=== Section Start ===

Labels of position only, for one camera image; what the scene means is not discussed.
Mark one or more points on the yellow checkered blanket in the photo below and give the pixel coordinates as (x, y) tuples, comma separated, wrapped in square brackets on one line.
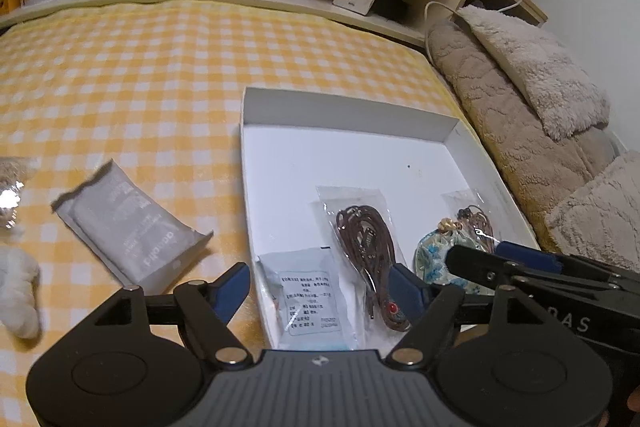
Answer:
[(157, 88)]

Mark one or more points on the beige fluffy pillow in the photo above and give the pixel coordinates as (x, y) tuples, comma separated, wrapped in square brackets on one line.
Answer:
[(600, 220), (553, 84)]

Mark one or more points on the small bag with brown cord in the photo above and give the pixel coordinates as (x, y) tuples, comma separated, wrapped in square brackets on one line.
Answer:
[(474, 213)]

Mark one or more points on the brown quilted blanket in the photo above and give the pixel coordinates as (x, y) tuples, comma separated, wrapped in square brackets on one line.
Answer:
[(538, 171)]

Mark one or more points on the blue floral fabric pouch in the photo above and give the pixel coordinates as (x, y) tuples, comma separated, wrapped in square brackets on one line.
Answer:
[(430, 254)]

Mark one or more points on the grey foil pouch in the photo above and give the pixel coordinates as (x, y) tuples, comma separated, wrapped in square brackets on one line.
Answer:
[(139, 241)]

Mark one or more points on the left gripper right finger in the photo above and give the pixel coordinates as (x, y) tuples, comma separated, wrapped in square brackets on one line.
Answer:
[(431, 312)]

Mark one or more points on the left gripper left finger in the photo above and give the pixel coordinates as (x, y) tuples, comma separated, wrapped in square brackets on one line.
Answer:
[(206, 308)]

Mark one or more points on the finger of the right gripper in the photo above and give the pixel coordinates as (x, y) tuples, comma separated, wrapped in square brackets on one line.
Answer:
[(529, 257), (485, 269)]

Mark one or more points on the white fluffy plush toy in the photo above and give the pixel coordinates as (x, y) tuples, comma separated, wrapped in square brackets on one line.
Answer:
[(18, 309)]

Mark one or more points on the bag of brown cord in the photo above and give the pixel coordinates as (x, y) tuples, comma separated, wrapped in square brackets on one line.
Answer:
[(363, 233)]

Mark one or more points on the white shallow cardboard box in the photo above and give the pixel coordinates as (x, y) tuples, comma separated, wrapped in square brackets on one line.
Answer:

=== Section End ===
=== Section Start ===

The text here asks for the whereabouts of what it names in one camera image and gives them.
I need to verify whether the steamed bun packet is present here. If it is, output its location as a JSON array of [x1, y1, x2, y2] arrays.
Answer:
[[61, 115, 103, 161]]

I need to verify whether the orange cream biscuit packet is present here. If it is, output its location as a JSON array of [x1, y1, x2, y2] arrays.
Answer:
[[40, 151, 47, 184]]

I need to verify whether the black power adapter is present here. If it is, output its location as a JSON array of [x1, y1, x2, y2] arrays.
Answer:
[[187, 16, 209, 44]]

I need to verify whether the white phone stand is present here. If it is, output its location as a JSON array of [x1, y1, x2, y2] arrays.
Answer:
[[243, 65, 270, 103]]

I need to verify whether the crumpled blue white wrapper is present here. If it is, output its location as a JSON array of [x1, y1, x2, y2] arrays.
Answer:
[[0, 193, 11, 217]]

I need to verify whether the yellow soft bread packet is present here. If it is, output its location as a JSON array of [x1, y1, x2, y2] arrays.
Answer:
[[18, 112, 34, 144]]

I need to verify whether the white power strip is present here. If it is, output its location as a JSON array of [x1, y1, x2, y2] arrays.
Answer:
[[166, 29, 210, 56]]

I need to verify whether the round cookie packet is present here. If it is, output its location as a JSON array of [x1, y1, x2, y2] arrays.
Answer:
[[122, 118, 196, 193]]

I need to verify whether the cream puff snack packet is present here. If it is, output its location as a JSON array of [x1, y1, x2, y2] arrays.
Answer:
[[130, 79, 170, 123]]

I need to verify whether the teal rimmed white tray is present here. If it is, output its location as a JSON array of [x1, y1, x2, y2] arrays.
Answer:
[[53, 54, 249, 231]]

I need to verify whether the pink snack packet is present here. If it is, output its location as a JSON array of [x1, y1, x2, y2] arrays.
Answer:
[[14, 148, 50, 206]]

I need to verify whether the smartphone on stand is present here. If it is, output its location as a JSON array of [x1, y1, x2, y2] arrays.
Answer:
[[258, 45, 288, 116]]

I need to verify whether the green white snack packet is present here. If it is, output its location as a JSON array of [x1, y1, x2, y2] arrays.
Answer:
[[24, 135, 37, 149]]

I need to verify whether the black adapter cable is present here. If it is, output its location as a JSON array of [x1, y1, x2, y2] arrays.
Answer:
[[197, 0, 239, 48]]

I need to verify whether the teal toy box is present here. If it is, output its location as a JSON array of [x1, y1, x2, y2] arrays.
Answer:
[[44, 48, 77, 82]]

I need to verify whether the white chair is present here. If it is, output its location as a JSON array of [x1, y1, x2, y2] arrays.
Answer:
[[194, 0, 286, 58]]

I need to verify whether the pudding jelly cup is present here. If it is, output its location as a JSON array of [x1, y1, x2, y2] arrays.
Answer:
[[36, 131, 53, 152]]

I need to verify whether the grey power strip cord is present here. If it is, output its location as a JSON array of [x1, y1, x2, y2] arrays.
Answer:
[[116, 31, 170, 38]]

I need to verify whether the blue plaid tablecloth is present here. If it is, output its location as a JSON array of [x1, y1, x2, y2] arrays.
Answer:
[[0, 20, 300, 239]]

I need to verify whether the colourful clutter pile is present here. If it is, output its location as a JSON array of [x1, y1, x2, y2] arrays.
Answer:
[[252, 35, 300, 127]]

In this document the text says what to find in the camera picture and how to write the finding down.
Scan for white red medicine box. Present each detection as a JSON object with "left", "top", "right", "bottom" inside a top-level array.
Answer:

=== Section End ===

ASSIGNMENT —
Wherever the word "left" appears in the listing, copy the line that holds it.

SOLUTION FOR THIS TASK —
Mark one or more points on the left gripper right finger in the photo above and give the pixel coordinates as (x, y) tuples, comma separated, wrapped in square brackets on one line.
Mark one or more points on the left gripper left finger in the photo above and give the pixel coordinates as (x, y) tuples, comma separated, wrapped in square brackets on one line.
Scan for white red medicine box. Present each detection as a JSON object with "left", "top", "right", "bottom" inside a top-level array.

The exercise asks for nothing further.